It is no surprise that the Bengals are in the market for a safety. Other than Reggie Nelson, the cupboard is relatively bare at the position. The defense ranked 26th against the pass last year and the lack of a stability on the back end took its toll. It required three players to fill the gap opposite Nelson, and only street free agent Chris Crocker offered any kind of stability. The team did carry a handful of other safeties (George Iloka, Jeromy Miles, Robert Sands, and Tony Dye) on the roster in 2012, but because of injuries or inexperience, none of them were major contributors.

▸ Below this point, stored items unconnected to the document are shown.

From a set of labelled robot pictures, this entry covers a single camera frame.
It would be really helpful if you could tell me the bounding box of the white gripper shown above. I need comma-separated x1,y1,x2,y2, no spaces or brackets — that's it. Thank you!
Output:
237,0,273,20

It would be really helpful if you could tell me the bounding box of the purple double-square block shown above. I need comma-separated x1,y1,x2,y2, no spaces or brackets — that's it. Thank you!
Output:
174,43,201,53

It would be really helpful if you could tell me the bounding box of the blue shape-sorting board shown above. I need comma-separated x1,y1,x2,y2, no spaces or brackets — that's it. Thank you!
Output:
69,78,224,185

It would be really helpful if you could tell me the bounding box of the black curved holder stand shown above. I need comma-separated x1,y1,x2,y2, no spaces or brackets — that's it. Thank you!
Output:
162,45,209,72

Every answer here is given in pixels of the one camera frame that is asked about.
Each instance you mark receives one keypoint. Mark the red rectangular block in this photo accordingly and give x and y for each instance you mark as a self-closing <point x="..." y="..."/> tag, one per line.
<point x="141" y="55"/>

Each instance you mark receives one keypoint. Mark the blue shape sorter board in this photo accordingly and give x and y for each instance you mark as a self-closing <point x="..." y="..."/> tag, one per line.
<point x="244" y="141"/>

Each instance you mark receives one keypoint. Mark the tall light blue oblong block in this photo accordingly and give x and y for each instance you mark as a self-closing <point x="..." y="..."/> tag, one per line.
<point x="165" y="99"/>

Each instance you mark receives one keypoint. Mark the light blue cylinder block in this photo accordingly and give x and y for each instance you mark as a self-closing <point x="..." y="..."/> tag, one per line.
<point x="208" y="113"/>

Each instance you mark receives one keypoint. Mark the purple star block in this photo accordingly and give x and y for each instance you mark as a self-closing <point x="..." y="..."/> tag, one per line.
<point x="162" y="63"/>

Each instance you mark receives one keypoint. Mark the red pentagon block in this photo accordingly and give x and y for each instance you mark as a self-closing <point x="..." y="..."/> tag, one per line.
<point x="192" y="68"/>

Consequently, it only makes sense for the Bengals to kick the tires of this years college safety class to see if they can upgrade the position through the draft. Some might argue that the Bengals don't value the position highly enough to draft one early, but the same could have been said for tight end or offensive guard, and look how that turned out in 2010 and 2012 respectively. Under Marvin Lewis, the Bengals tend to draft based on need in the first round, and safety is definitely a need.

With the combine right around the corner, it behooves us to focus our magnifying glass on those safeties participating at Lucas Oil Stadium. Previously, we examined an article by Draftmetrics' Tony Villiotti in which he used combine results to try and extrapolate success in the NFL. This time, we will be turning our attention to what he has to say about the safety position. Here are some of his observations.

• The 40-yard splits are once again the biggest indicator of future success
-The 40-yard dash has the biggest advantage for starters
-62% of 3-year starters and 60% of 1-year starters ran the 40 in 4.55 seconds or faster versus 41% of all Combine participants
-The flying 20 is a close second
-58% of 3-year starters and 50% of 1-year starters ran the flying 20 in 1.96 seconds or faster compared to 36% of all Combine participants
• The 3-Cone drill is next after the speed splits
-68% of 3-year starters and 64% of 1-year starters ran the drill in 7.03 seconds or faster compared to 52% of all Combine participants
• A few "red flags" were noted
-Only one of the 18 Combine participants who had a vertical jump less than 31.5 inches became a starter
-Only two of the 26 Combine participants who ran the 40 in 4.71 or more seconds became 3-year starters
-None of the 30 players who ran the flying 20 in 2.02 seconds or slower became 3-year starters and only three became one-year starters

Just like the linebackers--and essentially every other position on the field--speed is the number one statistical indicator of future success. Some players either have it, or they don't. It might be stating the obvious, but when you play fifteen yards behind the line of scrimmage, speed is just something you need to be effective. Acceleration and vertical jumping are also highly prized at the safety position. Players who lack the ability to make up ground quickly or elevate themselves to contest passes will struggle in coverage at the NFL level.

The safety workouts begin on Tuesday, February 26, and it will be interesting to see how this years' top college safeties stack up against Villiotti's litmus test.